::: RECORDS TO PROCESS :::

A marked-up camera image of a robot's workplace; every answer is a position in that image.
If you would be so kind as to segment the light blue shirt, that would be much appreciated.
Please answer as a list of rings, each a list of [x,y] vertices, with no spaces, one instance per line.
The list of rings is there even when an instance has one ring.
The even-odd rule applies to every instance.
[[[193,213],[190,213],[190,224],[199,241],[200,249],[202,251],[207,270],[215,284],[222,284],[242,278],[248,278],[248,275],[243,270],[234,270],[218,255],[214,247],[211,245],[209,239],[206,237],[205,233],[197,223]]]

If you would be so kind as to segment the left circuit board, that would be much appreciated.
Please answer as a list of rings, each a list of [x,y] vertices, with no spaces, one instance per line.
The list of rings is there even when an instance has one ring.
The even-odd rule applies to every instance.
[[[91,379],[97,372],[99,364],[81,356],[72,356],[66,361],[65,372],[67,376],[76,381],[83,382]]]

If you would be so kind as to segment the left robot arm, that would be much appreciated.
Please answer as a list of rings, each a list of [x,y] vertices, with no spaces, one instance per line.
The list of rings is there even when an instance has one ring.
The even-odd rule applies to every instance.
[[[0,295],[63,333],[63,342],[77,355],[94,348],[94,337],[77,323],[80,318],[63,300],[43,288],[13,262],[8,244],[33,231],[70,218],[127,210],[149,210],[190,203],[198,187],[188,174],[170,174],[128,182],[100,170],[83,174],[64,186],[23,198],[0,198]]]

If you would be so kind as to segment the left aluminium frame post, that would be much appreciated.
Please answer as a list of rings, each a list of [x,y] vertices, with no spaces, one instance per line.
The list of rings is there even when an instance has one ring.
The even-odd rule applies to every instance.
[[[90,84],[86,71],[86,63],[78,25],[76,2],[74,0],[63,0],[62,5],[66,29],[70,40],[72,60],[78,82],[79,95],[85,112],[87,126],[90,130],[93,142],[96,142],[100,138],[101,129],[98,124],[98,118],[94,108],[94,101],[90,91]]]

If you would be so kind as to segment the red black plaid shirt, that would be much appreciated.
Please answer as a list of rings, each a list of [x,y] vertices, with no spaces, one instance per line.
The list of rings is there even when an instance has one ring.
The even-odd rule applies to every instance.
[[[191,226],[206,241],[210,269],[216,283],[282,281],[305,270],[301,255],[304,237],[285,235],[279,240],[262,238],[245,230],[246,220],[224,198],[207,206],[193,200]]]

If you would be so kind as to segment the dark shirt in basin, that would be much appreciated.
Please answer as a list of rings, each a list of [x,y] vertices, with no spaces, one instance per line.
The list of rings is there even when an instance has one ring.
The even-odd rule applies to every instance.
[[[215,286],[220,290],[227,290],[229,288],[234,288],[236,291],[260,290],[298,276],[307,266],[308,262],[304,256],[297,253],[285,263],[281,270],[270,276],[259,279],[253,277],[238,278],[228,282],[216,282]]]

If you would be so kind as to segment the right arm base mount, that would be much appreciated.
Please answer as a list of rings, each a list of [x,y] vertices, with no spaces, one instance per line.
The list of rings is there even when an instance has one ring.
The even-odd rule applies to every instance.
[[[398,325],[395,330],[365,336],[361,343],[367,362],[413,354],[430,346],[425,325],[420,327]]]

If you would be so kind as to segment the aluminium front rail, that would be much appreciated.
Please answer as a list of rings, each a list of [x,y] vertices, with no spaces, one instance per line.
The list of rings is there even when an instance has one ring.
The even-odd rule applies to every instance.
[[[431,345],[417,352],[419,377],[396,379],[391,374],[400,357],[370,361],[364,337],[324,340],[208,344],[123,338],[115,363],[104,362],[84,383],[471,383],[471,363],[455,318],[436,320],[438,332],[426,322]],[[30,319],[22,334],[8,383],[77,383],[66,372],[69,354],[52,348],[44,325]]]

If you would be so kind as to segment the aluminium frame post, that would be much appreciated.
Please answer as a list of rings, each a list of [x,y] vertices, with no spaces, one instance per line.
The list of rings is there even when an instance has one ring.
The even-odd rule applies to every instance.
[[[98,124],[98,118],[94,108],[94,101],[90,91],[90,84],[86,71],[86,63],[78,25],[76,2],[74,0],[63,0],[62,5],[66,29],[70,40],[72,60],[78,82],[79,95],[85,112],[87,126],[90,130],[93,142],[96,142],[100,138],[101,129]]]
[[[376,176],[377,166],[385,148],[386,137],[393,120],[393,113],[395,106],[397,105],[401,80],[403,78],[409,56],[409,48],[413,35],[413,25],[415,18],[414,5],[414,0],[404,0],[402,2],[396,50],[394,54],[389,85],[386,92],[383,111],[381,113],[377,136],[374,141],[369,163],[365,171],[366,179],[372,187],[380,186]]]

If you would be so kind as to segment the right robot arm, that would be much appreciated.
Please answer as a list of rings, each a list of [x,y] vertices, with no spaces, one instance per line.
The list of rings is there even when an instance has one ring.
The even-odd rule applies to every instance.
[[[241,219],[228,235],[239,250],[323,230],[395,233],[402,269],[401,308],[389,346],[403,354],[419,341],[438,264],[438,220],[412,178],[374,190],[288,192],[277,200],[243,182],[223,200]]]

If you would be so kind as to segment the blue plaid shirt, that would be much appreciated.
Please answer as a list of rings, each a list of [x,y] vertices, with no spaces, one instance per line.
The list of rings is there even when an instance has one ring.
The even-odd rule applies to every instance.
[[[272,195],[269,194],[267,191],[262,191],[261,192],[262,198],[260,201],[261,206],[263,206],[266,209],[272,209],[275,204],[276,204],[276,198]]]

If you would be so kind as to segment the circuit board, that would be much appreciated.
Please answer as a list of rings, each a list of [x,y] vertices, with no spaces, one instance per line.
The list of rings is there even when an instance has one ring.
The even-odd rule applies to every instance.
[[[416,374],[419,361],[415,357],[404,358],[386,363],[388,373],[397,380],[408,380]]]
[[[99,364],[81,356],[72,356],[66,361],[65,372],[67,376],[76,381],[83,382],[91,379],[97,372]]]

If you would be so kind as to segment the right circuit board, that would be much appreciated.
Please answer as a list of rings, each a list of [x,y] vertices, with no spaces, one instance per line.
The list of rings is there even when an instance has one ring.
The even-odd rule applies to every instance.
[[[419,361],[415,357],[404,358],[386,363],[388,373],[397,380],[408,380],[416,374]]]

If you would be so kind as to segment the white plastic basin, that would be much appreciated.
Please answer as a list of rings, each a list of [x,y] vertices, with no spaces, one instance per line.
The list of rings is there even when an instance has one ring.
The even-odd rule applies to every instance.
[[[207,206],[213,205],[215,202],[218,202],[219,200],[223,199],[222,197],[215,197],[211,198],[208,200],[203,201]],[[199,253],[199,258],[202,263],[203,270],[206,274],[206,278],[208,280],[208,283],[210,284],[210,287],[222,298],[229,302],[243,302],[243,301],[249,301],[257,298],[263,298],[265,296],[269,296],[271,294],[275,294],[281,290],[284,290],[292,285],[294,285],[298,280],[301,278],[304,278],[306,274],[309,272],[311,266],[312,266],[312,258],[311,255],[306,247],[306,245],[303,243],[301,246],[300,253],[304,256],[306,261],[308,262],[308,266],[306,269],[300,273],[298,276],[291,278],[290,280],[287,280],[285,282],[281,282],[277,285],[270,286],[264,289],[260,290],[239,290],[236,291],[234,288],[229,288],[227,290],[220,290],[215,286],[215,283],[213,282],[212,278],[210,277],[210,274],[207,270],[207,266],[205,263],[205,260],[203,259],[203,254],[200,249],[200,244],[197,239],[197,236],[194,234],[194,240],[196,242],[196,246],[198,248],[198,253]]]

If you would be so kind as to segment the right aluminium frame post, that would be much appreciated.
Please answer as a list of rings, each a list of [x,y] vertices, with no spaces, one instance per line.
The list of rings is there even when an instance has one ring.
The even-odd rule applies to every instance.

:::

* [WHAT TO DO] Search the entries for the word "circuit" and copy every line that has it.

* [WRITTEN SOLUTION]
If you would be so kind as to segment the left circuit board, that would be much appreciated.
If you would be so kind as to segment the circuit board, that would be much appreciated.
If you would be so kind as to segment the right circuit board, that would be much appreciated.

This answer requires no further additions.